### INSTRUCTIONS TO FOLLOW
Look through the data below and count each line where the word "grey" appears. Reply with the count alone.

[Stored items]
========================

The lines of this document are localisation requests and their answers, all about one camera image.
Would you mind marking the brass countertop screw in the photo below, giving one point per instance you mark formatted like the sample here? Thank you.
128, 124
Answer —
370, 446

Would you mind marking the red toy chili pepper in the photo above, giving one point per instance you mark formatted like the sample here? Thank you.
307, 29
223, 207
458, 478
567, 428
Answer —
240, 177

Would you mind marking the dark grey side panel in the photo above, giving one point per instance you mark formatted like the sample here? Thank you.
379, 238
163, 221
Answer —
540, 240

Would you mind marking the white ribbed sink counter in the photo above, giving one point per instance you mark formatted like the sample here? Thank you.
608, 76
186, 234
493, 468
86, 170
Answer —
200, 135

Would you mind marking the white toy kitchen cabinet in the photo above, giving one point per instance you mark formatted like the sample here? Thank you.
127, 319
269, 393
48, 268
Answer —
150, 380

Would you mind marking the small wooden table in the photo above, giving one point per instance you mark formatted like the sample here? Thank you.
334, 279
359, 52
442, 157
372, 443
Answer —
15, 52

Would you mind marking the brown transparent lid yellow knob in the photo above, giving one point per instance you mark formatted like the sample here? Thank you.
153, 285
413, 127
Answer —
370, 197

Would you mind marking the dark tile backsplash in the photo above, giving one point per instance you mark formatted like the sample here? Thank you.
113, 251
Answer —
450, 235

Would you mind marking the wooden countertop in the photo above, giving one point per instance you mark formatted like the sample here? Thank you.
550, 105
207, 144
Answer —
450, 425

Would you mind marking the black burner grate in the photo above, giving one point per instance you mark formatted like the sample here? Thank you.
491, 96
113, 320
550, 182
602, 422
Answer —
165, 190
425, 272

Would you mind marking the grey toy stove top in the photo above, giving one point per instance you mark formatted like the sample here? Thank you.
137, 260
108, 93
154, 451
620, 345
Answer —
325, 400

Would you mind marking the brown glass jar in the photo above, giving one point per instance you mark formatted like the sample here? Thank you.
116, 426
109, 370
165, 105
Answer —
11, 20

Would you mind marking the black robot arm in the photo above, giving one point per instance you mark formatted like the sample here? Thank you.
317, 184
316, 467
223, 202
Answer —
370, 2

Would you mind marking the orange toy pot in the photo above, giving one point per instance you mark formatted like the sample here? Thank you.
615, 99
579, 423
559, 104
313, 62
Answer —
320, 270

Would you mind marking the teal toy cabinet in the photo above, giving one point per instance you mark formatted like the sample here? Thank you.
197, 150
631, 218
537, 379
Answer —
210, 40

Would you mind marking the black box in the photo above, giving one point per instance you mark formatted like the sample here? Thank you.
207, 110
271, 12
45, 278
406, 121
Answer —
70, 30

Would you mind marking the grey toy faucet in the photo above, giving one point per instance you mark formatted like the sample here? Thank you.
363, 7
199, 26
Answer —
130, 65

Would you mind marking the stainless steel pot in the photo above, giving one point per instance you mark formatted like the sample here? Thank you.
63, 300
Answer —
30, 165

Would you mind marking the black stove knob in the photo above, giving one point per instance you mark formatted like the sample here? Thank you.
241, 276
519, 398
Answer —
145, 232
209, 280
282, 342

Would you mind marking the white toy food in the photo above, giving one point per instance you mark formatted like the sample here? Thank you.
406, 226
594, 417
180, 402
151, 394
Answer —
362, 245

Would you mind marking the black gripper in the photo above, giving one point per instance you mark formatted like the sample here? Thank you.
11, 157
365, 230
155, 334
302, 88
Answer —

========================

### REPLY TO THE TASK
3